▶ _Exercise prompt_: Present the data once more in exactly its original form.

▶ _Task data_:
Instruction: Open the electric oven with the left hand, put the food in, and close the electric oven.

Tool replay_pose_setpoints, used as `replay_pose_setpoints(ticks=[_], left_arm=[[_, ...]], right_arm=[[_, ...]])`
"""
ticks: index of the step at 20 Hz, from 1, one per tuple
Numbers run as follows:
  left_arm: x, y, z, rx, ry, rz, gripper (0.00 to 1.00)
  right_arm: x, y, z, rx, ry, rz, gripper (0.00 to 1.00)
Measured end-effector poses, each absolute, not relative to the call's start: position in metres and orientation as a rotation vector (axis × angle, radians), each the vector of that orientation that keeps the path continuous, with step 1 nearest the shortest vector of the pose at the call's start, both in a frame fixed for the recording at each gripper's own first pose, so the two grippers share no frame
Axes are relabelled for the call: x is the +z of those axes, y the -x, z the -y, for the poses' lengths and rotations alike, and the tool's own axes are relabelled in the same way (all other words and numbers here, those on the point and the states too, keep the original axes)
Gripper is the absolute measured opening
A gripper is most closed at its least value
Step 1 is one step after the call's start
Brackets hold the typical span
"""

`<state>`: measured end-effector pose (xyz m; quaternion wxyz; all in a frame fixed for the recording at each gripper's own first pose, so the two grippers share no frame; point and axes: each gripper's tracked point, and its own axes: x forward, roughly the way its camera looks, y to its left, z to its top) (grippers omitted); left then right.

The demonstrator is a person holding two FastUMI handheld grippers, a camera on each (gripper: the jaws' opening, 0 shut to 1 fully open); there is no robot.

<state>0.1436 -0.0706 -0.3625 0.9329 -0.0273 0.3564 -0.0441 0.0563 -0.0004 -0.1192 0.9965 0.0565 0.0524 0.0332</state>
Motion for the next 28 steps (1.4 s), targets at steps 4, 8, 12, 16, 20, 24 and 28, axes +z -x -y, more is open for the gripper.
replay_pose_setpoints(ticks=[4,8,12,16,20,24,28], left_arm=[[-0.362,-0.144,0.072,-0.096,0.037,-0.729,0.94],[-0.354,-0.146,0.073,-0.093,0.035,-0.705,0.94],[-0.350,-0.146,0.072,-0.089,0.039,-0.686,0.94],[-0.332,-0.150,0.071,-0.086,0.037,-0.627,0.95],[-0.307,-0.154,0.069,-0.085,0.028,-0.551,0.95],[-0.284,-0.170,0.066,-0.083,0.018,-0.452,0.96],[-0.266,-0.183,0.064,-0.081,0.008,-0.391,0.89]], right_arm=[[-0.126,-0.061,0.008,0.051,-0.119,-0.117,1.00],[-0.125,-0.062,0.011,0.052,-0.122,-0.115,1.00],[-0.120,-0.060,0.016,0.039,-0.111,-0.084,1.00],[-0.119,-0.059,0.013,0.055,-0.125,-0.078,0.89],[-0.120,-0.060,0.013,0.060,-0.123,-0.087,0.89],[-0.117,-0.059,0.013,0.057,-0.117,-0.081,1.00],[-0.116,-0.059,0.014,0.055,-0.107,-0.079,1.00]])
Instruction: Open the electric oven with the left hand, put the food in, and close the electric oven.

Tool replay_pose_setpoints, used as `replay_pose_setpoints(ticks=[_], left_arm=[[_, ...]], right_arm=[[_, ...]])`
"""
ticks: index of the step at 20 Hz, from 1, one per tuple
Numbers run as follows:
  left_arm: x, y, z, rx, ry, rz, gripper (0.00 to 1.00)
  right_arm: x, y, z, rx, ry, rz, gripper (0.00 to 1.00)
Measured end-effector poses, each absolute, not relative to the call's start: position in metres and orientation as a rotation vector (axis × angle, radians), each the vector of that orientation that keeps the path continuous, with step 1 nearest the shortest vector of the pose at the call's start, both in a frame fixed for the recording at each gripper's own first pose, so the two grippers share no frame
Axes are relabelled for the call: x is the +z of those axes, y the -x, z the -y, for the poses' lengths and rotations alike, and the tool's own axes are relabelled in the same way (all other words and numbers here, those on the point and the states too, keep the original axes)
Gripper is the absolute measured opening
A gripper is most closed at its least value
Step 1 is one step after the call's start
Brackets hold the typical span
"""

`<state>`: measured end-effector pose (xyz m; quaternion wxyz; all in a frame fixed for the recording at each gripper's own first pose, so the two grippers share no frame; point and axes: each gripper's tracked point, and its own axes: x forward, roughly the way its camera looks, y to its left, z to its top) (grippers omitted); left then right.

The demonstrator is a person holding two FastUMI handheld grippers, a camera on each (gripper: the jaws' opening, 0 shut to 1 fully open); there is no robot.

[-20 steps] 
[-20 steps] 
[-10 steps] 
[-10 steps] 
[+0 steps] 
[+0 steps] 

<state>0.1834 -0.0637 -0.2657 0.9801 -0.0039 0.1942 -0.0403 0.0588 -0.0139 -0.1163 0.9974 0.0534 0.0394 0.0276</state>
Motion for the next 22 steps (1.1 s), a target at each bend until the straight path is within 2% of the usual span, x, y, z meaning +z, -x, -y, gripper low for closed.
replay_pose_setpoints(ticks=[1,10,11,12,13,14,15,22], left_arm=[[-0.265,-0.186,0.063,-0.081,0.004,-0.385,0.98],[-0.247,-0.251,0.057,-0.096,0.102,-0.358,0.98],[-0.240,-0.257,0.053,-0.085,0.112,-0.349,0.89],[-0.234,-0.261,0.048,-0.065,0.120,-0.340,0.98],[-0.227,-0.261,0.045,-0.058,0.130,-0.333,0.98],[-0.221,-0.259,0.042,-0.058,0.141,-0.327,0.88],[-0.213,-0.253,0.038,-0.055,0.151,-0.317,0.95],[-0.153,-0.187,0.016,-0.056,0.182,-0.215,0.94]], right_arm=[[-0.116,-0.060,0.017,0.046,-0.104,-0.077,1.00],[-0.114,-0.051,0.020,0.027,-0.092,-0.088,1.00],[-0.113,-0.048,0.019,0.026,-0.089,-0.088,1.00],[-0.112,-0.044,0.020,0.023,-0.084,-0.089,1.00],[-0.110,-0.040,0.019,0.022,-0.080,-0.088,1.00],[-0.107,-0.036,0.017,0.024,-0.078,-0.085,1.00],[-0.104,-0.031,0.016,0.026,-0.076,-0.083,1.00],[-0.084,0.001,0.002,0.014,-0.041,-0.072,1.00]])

▶ _Exercise solution_:
Instruction: Open the electric oven with the left hand, put the food in, and close the electric oven.

Tool replay_pose_setpoints, used as `replay_pose_setpoints(ticks=[_], left_arm=[[_, ...]], right_arm=[[_, ...]])`
"""
ticks: index of the step at 20 Hz, from 1, one per tuple
Numbers run as follows:
  left_arm: x, y, z, rx, ry, rz, gripper (0.00 to 1.00)
  right_arm: x, y, z, rx, ry, rz, gripper (0.00 to 1.00)
Measured end-effector poses, each absolute, not relative to the call's start: position in metres and orientation as a rotation vector (axis × angle, radians), each the vector of that orientation that keeps the path continuous, with step 1 nearest the shortest vector of the pose at the call's start, both in a frame fixed for the recording at each gripper's own first pose, so the two grippers share no frame
Axes are relabelled for the call: x is the +z of those axes, y the -x, z the -y, for the poses' lengths and rotations alike, and the tool's own axes are relabelled in the same way (all other words and numbers here, those on the point and the states too, keep the original axes)
Gripper is the absolute measured opening
A gripper is most closed at its least value
Step 1 is one step after the call's start
Brackets hold the typical span
"""

`<state>`: measured end-effector pose (xyz m; quaternion wxyz; all in a frame fixed for the recording at each gripper's own first pose, so the two grippers share no frame; point and axes: each gripper's tracked point, and its own axes: x forward, roughly the way its camera looks, y to its left, z to its top) (grippers omitted); left then right.

The demonstrator is a person holding two FastUMI handheld grippers, a camera on each (gripper: the jaws' opening, 0 shut to 1 fully open); there is no robot.

<state>0.1436 -0.0706 -0.3625 0.9329 -0.0273 0.3564 -0.0441 0.0563 -0.0004 -0.1192 0.9965 0.0565 0.0524 0.0332</state>
Motion for the next 28 steps (1.4 s), targets at steps 4, 8, 12, 16, 20, 24 and 28, axes +z -x -y, more is open for the gripper.
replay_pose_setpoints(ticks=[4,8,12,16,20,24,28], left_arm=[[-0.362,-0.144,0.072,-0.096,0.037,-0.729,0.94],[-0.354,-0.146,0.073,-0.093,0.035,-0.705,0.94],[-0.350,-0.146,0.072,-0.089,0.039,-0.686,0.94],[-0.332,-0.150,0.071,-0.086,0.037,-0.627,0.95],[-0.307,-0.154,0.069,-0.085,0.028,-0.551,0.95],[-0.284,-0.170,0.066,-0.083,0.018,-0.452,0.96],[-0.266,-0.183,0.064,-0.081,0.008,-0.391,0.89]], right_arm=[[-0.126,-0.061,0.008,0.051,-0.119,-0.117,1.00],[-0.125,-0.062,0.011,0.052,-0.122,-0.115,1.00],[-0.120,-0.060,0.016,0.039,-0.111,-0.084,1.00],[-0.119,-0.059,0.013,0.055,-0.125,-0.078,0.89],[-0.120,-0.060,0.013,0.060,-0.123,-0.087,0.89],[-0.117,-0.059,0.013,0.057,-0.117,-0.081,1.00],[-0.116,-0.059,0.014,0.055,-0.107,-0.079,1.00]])
Instruction: Open the electric oven with the left hand, put the food in, and close the electric oven.

Tool replay_pose_setpoints, used as `replay_pose_setpoints(ticks=[_], left_arm=[[_, ...]], right_arm=[[_, ...]])`
"""
ticks: index of the step at 20 Hz, from 1, one per tuple
Numbers run as follows:
  left_arm: x, y, z, rx, ry, rz, gripper (0.00 to 1.00)
  right_arm: x, y, z, rx, ry, rz, gripper (0.00 to 1.00)
Measured end-effector poses, each absolute, not relative to the call's start: position in metres and orientation as a rotation vector (axis × angle, radians), each the vector of that orientation that keeps the path continuous, with step 1 nearest the shortest vector of the pose at the call's start, both in a frame fixed for the recording at each gripper's own first pose, so the two grippers share no frame
Axes are relabelled for the call: x is the +z of those axes, y the -x, z the -y, for the poses' lengths and rotations alike, and the tool's own axes are relabelled in the same way (all other words and numbers here, those on the point and the states too, keep the original axes)
Gripper is the absolute measured opening
A gripper is most closed at its least value
Step 1 is one step after the call's start
Brackets hold the typical span
"""

`<state>`: measured end-effector pose (xyz m; quaternion wxyz; all in a frame fixed for the recording at each gripper's own first pose, so the two grippers share no frame; point and axes: each gripper's tracked point, and its own axes: x forward, roughly the way its camera looks, y to its left, z to its top) (grippers omitted); left then right.

The demonstrator is a person holding two FastUMI handheld grippers, a camera on each (gripper: the jaws' opening, 0 shut to 1 fully open); there is no robot.

[-20 steps] 
[-20 steps] 
[-10 steps] 
[-10 steps] 
[+0 steps] 
[+0 steps] 

<state>0.1834 -0.0637 -0.2657 0.9801 -0.0039 0.1942 -0.0403 0.0588 -0.0139 -0.1163 0.9974 0.0534 0.0394 0.0276</state>
Motion for the next 22 steps (1.1 s), a target at each bend until the straight path is within 2% of the usual span, x, y, z meaning +z, -x, -y, gripper low for closed.
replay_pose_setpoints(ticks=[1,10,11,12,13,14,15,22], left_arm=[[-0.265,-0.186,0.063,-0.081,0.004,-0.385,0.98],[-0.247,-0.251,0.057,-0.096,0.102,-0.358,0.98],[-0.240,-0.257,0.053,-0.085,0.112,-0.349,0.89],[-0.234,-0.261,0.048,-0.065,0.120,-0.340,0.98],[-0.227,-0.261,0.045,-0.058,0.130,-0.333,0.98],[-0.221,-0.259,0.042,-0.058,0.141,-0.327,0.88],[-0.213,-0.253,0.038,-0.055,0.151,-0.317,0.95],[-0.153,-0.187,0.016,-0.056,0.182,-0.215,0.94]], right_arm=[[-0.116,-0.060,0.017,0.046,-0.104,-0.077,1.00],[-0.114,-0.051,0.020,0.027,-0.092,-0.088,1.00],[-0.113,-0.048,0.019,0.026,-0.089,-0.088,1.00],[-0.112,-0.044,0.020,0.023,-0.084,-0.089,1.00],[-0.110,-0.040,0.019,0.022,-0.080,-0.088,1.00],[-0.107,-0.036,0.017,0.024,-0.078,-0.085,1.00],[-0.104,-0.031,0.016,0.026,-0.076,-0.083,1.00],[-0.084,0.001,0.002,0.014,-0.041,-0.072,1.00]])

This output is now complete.